Re: [GIT RFC PULL rcu/urgent] Prevent Kconfig from asking pointless questions

From: Ingo Molnar
Date: Sat Apr 18 2015 - 10:33:05 EST



* Paul E. McKenney <paulmck@xxxxxxxxxxxxxxxxxx> wrote:

> On Sat, Apr 18, 2015 at 03:03:41PM +0200, Ingo Molnar wrote:
> >
> > * Paul E. McKenney <paulmck@xxxxxxxxxxxxxxxxxx> wrote:
> >
> > > Hello, Ingo,
> > >
> > > This series contains a single change that fixes Kconfig asking pointless
> > > questions (https://lkml.org/lkml/2015/4/14/616). This is an RFC pull
> > > because there has not yet been a -next build for April 16th. If you
> > > would prefer to wait until after -next has pulled this, please let me
> > > know and I will redo this pull request after that has happened.
> > >
> > > In the meantime, this change is available in the git repository at:
> > >
> > > git://git.kernel.org/pub/scm/linux/kernel/git/paulmck/linux-rcu.git for-mingo
> > >
> > > for you to fetch changes up to 8d7dc9283f399e1fda4e48a1c453f689326d9396:
> > >
> > > rcu: Control grace-period delays directly from value (2015-04-14 19:33:59 -0700)
> > >
> > > ----------------------------------------------------------------
> > > Paul E. McKenney (1):
> > > rcu: Control grace-period delays directly from value
> > >
> > > kernel/rcu/tree.c | 16 +++++++++-------
> > > lib/Kconfig.debug | 1 +
> > > 2 files changed, 10 insertions(+), 7 deletions(-)
> >
> > Pulled, thanks a lot Paul!
> >
> > Note, while this fixes Linus's immediate complaint that arose from the
> > new option, I still think we need to do more fixes in this area.
>
> Good point!
>
> > To demonstrate the current situation I tried the following experiment,
> > I did a 'make defconfig' on an x86 box and then took the .config and
> > deleted all 'RCU Subsystem' options not marked as debugging.
> >
> > Then I did a 'make oldconfig' to see what kinds of questions a user is
> > facing when trying to configure RCU:
> >
> > *
> > * Restart config...
> > *
> > *
> > * RCU Subsystem
> > *
> > RCU Implementation
> > > 1. Tree-based hierarchical RCU (TREE_RCU) (NEW)
> > choice[1]: 1
>
> Hmmm... Given that there is no choice, I agree that it is a bit silly
> to ask...

To clarify: this doesn't actually ask - it gets skipped by the kconfig
tool. All the rest is an interactive prompt.
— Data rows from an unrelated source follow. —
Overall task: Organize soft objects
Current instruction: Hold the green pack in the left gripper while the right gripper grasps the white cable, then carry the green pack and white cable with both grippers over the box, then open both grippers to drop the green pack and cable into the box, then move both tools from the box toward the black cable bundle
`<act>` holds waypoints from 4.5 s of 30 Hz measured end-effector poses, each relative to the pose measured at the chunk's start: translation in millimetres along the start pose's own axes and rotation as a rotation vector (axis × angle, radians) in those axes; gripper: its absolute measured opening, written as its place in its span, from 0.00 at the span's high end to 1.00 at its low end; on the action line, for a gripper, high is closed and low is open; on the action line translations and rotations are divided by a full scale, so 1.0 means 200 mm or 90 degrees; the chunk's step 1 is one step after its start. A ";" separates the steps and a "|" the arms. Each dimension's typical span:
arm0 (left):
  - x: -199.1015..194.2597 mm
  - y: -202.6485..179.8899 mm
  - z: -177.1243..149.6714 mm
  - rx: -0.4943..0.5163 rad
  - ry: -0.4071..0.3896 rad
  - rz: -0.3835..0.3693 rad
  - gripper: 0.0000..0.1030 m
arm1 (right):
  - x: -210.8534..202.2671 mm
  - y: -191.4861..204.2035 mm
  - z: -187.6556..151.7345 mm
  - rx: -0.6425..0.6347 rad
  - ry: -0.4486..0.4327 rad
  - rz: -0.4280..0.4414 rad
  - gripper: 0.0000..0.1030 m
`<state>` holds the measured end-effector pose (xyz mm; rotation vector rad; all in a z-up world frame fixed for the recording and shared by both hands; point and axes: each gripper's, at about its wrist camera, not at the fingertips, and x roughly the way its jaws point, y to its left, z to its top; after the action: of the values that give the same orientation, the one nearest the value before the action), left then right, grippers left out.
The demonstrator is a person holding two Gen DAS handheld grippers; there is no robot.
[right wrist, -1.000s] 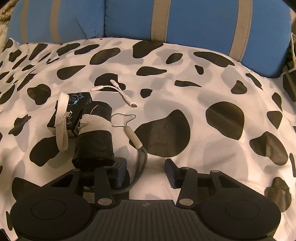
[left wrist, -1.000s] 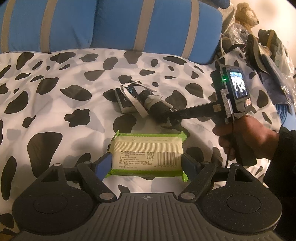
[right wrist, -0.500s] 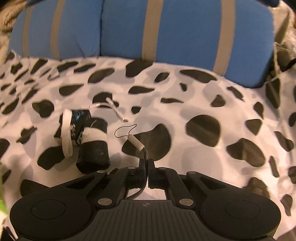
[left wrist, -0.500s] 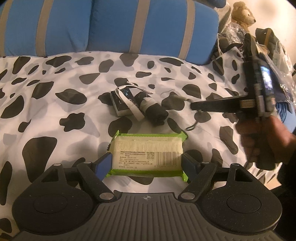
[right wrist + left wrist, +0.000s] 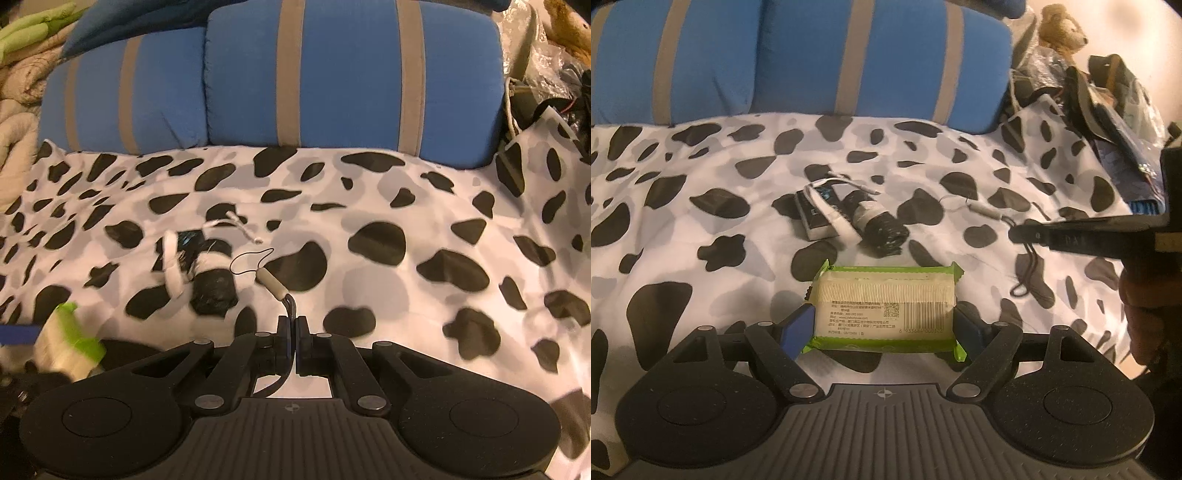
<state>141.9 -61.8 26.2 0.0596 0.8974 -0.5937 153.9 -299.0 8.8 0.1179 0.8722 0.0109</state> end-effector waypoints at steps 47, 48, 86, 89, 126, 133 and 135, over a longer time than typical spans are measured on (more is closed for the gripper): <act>-0.32 -0.25 -0.62 0.058 0.134 0.013 0.23 | -0.54 0.41 -0.76 -0.060 0.176 0.064 0.96; -0.32 -0.24 -0.62 0.056 0.138 0.015 0.23 | -0.54 0.42 -0.76 -0.061 0.178 0.065 0.96; -0.26 -0.13 -0.61 -0.029 0.187 0.052 0.13 | -0.41 0.40 -0.77 -0.058 0.259 -0.001 0.00; -0.27 -0.13 -0.60 -0.037 0.183 0.053 0.13 | -0.41 0.40 -0.77 -0.058 0.259 -0.001 0.00; -0.35 -0.11 -0.44 -0.014 0.007 0.141 0.00 | -0.44 0.21 -0.52 -0.019 0.123 -0.028 0.00; -0.31 -0.10 -0.40 0.019 0.006 0.141 0.00 | -0.40 0.17 -0.45 -0.028 0.097 -0.015 0.00; -0.29 -0.09 -0.38 0.030 0.013 0.140 0.00 | -0.38 0.17 -0.43 -0.033 0.089 -0.013 0.00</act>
<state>49.8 -27.5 25.3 0.2045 0.8839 -0.4094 39.9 -261.5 16.0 0.0605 1.0127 0.0236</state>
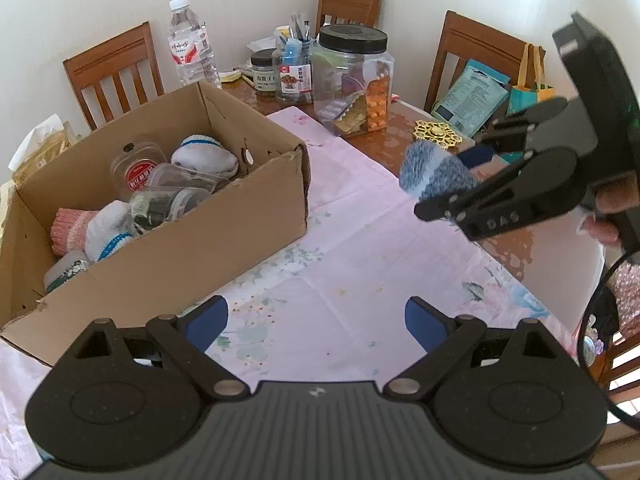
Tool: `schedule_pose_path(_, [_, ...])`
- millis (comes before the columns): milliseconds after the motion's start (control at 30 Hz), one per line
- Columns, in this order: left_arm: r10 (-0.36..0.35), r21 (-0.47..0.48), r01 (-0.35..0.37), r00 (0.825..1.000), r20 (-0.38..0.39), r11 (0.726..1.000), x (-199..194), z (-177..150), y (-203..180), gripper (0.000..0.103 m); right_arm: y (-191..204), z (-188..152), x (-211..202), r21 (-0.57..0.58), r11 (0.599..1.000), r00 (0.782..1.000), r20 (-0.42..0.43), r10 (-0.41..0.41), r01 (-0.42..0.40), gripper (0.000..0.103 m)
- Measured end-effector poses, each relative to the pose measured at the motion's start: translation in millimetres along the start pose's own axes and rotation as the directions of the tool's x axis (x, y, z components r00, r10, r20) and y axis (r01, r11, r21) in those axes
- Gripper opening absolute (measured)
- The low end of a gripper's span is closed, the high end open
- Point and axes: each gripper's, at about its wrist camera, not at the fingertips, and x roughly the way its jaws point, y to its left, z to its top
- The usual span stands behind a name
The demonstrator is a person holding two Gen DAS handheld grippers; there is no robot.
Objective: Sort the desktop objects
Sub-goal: 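Carry the sock over the cardboard box and release it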
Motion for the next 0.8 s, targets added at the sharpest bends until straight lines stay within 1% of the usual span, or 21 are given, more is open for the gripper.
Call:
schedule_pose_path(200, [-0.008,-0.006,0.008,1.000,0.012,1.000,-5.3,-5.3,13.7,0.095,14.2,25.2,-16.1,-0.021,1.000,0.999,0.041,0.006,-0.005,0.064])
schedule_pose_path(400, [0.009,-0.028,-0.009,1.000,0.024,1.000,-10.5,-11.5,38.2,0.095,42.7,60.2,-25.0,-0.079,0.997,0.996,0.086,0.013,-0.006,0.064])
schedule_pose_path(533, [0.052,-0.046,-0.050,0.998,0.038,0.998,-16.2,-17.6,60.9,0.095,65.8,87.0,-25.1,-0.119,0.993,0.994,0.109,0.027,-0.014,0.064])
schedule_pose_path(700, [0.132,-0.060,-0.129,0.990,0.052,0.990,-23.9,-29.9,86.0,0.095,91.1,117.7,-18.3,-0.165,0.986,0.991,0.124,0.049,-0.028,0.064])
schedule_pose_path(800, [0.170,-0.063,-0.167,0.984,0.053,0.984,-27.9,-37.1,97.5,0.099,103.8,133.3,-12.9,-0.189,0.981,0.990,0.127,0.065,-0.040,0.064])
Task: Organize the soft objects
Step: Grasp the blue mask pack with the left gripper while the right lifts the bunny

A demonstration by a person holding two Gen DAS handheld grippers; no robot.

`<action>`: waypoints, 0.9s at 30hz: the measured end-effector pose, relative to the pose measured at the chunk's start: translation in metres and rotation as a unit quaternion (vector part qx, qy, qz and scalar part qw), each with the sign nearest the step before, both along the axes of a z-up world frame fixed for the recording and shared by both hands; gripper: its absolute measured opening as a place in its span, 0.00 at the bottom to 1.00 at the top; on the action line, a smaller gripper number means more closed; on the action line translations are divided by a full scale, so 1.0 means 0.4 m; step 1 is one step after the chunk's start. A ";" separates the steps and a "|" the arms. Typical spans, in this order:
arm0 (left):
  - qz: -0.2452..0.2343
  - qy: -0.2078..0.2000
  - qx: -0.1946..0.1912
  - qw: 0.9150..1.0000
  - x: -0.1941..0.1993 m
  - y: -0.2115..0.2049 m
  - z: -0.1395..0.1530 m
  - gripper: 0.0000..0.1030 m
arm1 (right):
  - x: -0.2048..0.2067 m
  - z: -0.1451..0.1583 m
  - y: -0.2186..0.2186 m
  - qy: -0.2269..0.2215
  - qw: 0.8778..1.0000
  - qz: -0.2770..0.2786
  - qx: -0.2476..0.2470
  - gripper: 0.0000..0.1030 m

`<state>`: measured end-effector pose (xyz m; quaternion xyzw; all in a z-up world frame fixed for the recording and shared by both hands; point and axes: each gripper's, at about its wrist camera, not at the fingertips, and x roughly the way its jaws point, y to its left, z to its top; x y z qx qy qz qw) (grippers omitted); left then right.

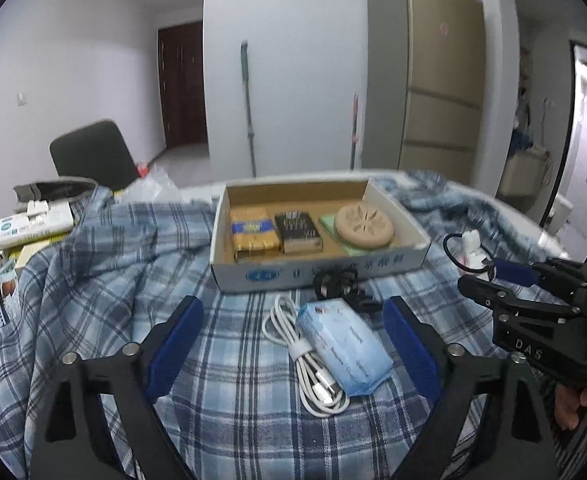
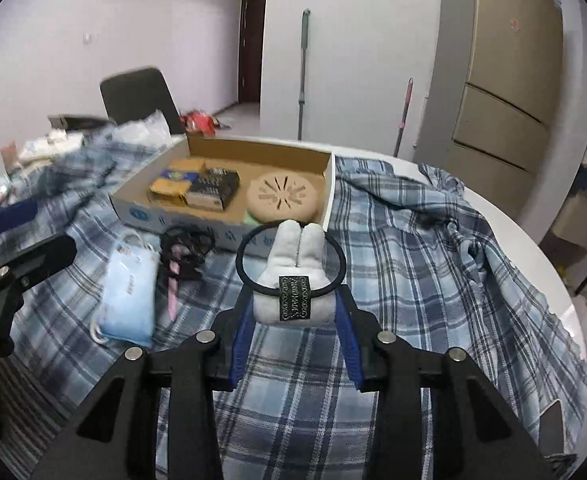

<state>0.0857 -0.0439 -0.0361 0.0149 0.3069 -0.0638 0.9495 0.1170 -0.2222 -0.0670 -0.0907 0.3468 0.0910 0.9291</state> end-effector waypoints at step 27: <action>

> > Task_based RCU implementation using voluntary context switch (TASKS_RCU) [N/y/?] (NEW)
>
> Agreed, this one should be driven directly off of CONFIG_RCU_TORTURE_TEST
> and the tracing use case.

Yeah.

> > Consider userspace as in RCU extended quiescent state (RCU_USER_QS) [N/y/?] (NEW)
>
> This should be driven directly off of CONFIG_NO_HZ_FULL, unless
> Frederic knows something I don't.

Yes.

> > Tree-based hierarchical RCU fanout value (RCU_FANOUT) [64] (NEW)
>
> Hmmm... I could drop/obscure this one in favor of a boot parameter.

Well, what I think might be even bette to make it scale based on
CONFIG_NR_CPUS. Distros already actively manage the 'maximum number of
CPUs we support', so relying on that value makes sense.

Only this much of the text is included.